7. Remove the caliper, but do not let it hang by the brake line! You can briefly rest it atop the brake rotor or hang it by a coat hanger if you cannot reinstall it immediately.

8. Check the fluid in the reservoir again and remove more if necessary to prevent overflow when you push the next piston in.

9. Carefully remove the pad wear sensor (left front and right rear only) and slide the pads out of the caliper.

Steps 10-13 apply only to rotor replacement.

10. Remove two 15mm caliper bracket bolts and remove the caliper mounting bracket.

11. Carefully remove rotor set screw. These set screws can be difficult to remove. A hand impact driver is a big help in loosening the screw, but be sure the Allen wrench seats fully into the set screw or it will strip. Do not use an air impact gun or the screw may break.

12. Replace the rotor and replace the set screw. (Be sure to clean any cosmoline from the rotor before installing.)

13. Reinstall the caliper mounting bracket and the to 15mm bolts.

Note: If you choose to use an anti-squeal compound on the replacement pads, apply a thin coat only to the surface that mates to the caliper and allow it to fully set up before installing (24 hours isn't too long).

14. If your inboard replacement pads have OEM-style clips to hold them to the piston, install like the original pad and hang the outboard pad on the caliper bracket. If no clips are present, hang both inboard and outboard pads on the bracket.

15. Slip the caliper over the pads.

16. Reinstall the caliper guide pins and replace the dust covers.

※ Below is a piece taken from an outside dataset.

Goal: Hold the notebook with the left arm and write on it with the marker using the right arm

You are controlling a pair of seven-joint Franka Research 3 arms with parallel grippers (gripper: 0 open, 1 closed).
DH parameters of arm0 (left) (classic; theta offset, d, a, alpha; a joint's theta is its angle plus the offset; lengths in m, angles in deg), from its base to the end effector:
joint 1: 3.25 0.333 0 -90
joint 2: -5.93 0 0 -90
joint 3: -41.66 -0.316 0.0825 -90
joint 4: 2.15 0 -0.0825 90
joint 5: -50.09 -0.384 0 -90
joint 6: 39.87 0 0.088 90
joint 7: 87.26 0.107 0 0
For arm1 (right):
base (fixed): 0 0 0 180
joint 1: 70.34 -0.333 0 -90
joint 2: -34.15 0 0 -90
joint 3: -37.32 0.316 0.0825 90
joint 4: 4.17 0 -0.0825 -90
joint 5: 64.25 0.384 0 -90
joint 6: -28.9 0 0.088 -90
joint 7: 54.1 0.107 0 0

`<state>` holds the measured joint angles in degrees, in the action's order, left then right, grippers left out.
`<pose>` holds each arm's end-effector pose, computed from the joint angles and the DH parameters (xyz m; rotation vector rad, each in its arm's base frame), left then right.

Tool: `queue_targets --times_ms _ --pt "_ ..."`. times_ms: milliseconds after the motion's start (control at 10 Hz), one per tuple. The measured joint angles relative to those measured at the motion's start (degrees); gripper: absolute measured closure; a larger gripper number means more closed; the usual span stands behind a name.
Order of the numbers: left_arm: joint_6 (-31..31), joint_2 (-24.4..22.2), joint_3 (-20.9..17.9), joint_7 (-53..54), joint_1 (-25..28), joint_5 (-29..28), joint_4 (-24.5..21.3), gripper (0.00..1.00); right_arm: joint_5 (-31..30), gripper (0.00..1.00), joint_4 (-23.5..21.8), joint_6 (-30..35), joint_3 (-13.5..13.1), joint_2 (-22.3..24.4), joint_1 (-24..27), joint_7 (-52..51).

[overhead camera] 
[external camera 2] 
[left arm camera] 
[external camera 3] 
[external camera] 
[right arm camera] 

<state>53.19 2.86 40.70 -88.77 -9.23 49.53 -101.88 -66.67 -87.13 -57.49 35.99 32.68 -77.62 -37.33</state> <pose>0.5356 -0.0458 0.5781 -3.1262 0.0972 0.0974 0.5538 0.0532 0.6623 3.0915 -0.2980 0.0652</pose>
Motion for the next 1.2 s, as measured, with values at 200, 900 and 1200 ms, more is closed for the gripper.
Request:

17. Replace the tension spring.

18. Replace the wheel and torque the lug bolts.

19. Pump the brake pedal several times (until firm) before driving.

20. Refill the brake fluid reservoir if necessary to proper level.

Be sure to follow pad manufacturer's instructions for proper bed-in procedures. You can greatly prolong pad and rotor life at the track if you do not aggressively use new race pads and new rotors simultaneously until they've both been "seasoned."